BUFFALO, New York -- State police will crack down on truckers who violate a travel ban on the western section of Thruway, New York Gov. Andrew Cuomo vowed Thursday, a day after a tractor-trailer crash near Rochester caused a major pileup that left a trooper with serious injuries.
Truckers who ignore traffic bans during severe weather and cause a crash which results in injury could be charged with reckless endangerment and assault as well as be ticketed, Cuomo said during a morning news conference at a state transportation facility outside Buffalo.
A ban prohibiting tractor-trailers and buses from traveling Interstate 90 between Rochester and the Pennsylvania border along New York's southwest corner remained in effect Thursday. Bans were also in place for other Buffalo-area intestates and expressways, although restrictions on traveling local streets were lifted for the city and most Erie County towns.
Cuomo said a tractor-trailer whose driver ignored the ban jackknifed west of Rochester on Wednesday afternoon, causing a 19-vehicle pileup that injured several people, including a state trooper. Buffalo and Rochester media outlets reported several instances of truckers ignoring the ban and traveling on highways and roads despite whiteout conditions.
"That tractor-trailer ban is serious. We're not asking tractor-trailers and buses to stay off the road. That is a legal ban," Cuomo said. "If you violate the law in this situation you could be endangering human life."
State police said the truck that caused the pileup was traveling east on I-90 when it jackknifed between Rochester and Buffalo and struck the rear of the patrol vehicle of Trooper Dominique Wilson, who had pulled over to assist stranded motorists. Her vehicle was then sideswiped by a second truck, troopers said.
Wilson was treated at a Rochester hospital for numerous injuries but is expected to recover, officials said. Two other people were treated and released, police said.
The two truckers were issued several tickets, including failing to heed the roadside traffic control devices that alerted commercial truck and bus drivers that a travel ban was in effect, troopers said.
After the news conference, Cuomo headed out in an emergency services truck to get a look at local road conditions. His entourage came upon two trucks police had stopped from getting on another route closed to truck traffic. Cuomo jumped on the running board of one of the trucks and told the driver to pull over because the roads were dangerous.
"They were a little surprised to see me, to tell you the truth," said Cuomo, adding that both truckers would be ticketed by state police.
The weather was blamed for one death so far, Cuomo said. According to state police, a 59-year-old man died Thursday morning when his vehicle hit a snowdrift and then slammed into police in Livingston County, south of Rochester.
The storm that dumped up to 20 inches (508 millimeters) of snow on western New York was over by Thursday, giving way to subzero temperatures and dangerously low wind chills. The arctic conditions caused problems from Buffalo to Brooklyn, where about 200 firefighters battling an early morning blaze in a commercial building took turns getting warm on buses amid the frigid conditions.
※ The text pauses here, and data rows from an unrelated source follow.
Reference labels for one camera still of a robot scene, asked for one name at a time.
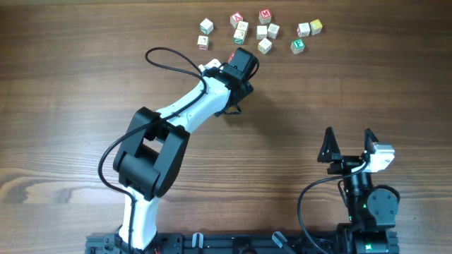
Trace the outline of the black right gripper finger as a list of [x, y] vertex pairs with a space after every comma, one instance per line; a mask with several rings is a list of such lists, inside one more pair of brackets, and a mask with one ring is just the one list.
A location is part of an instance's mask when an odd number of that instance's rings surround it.
[[342, 155], [335, 139], [333, 128], [331, 126], [327, 127], [317, 162], [339, 162], [341, 159]]
[[374, 135], [373, 131], [370, 128], [367, 128], [364, 131], [364, 152], [366, 154], [374, 154], [376, 152], [374, 143], [378, 143], [378, 142], [379, 142], [379, 140]]

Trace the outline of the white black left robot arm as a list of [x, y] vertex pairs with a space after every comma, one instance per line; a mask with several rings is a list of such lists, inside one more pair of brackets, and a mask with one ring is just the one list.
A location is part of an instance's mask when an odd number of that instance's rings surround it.
[[239, 102], [253, 92], [256, 56], [238, 48], [230, 59], [213, 59], [192, 75], [198, 85], [168, 107], [139, 109], [126, 134], [119, 139], [113, 168], [120, 191], [129, 197], [117, 247], [125, 253], [143, 253], [157, 235], [160, 198], [180, 171], [190, 135], [211, 116], [240, 114]]

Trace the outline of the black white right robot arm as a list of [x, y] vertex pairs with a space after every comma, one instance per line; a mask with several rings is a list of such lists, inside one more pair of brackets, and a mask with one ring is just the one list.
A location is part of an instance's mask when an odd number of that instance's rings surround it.
[[375, 186], [371, 175], [386, 169], [395, 158], [392, 145], [379, 142], [370, 129], [364, 132], [364, 152], [359, 156], [340, 153], [333, 129], [326, 129], [317, 161], [329, 163], [329, 174], [343, 180], [341, 195], [350, 222], [337, 226], [330, 250], [333, 253], [400, 252], [396, 225], [399, 192], [387, 185]]

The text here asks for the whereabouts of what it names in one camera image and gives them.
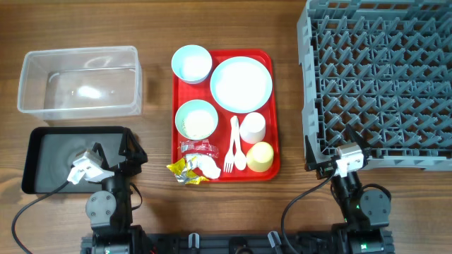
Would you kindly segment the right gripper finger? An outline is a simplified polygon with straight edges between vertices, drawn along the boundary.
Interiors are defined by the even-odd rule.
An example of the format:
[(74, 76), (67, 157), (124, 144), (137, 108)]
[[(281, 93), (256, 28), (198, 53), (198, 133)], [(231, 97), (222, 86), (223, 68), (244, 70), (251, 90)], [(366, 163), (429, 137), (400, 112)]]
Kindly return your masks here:
[(304, 136), (304, 144), (305, 144), (305, 159), (306, 159), (306, 171), (317, 171), (318, 163), (315, 158), (314, 151), (312, 149), (311, 143), (309, 141), (308, 136)]
[(357, 143), (365, 157), (371, 155), (371, 145), (358, 133), (350, 124), (345, 126), (345, 130), (353, 143)]

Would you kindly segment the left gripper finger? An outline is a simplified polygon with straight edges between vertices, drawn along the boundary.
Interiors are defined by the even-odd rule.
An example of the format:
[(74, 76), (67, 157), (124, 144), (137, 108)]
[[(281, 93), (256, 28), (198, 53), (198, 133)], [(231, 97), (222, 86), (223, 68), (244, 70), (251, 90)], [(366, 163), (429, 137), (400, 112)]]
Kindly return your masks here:
[(102, 169), (108, 169), (109, 168), (109, 164), (107, 162), (107, 158), (105, 156), (104, 150), (103, 150), (102, 145), (100, 143), (95, 143), (93, 145), (93, 152), (95, 154), (98, 154), (100, 156), (100, 158), (102, 159), (101, 168)]
[(128, 164), (142, 165), (148, 162), (148, 156), (130, 128), (124, 128), (119, 145), (119, 155)]

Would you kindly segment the yellow foil wrapper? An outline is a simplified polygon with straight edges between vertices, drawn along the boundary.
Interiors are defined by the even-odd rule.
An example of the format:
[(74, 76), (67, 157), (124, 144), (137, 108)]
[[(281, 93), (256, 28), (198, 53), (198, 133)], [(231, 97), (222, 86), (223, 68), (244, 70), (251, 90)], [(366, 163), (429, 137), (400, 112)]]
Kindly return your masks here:
[(208, 181), (206, 177), (200, 176), (194, 172), (194, 169), (197, 167), (196, 157), (189, 160), (181, 158), (174, 164), (167, 165), (167, 168), (174, 174), (176, 180), (184, 185), (198, 185), (203, 181)]

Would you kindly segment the green bowl with rice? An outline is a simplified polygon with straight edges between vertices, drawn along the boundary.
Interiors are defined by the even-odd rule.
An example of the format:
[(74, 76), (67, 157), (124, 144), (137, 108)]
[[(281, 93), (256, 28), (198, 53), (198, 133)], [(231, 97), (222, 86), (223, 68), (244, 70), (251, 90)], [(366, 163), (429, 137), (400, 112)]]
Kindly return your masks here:
[(193, 99), (181, 105), (174, 117), (174, 125), (183, 137), (202, 140), (212, 135), (219, 117), (215, 107), (202, 99)]

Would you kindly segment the red snack wrapper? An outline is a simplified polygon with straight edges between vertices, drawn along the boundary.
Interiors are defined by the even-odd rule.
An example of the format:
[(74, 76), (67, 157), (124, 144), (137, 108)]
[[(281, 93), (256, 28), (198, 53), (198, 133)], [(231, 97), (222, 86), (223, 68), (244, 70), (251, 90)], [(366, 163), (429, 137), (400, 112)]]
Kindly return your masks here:
[(219, 149), (211, 145), (209, 139), (180, 142), (179, 149), (183, 156), (187, 154), (202, 154), (212, 158), (218, 158), (219, 156)]

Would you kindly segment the white tissue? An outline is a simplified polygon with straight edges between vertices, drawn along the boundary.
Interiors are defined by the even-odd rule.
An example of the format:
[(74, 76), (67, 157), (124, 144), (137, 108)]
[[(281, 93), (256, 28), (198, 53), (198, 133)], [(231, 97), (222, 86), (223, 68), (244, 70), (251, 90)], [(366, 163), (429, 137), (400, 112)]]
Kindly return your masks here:
[(212, 157), (196, 153), (185, 155), (185, 159), (192, 169), (200, 169), (206, 178), (218, 179), (220, 177), (221, 169), (217, 167)]

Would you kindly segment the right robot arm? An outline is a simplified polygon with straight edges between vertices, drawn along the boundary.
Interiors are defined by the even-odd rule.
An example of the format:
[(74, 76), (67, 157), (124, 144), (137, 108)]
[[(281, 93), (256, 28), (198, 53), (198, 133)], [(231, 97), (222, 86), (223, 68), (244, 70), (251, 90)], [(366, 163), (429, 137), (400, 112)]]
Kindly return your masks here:
[(305, 139), (307, 169), (317, 179), (328, 179), (331, 193), (344, 217), (329, 231), (299, 232), (297, 242), (303, 253), (395, 252), (389, 225), (391, 193), (375, 183), (362, 185), (357, 171), (368, 164), (371, 145), (347, 125), (351, 142), (336, 148), (337, 155), (317, 162), (309, 139)]

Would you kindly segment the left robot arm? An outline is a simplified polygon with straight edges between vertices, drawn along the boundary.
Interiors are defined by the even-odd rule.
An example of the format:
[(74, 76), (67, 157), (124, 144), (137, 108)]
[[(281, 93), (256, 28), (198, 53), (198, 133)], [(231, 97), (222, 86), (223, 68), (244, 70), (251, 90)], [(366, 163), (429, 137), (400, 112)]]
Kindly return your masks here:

On Manhattan's Upper West Side, a water main break shut down a section of Broadway as water gushed from manhole covers and formed icy patches at an intersection. Crews shut off the water and spread road salt on the street as utility workers repaired the break.
In New Jersey, firefighters contended with single-digit temperatures as they fought a blaze in a parking garage at Newark Liberty International Airport. The Port Authority of New York and New Jersey said the fire started on the rooftop of the garage at Terminal C and damaged more than a dozen vehicles. No injuries were reported.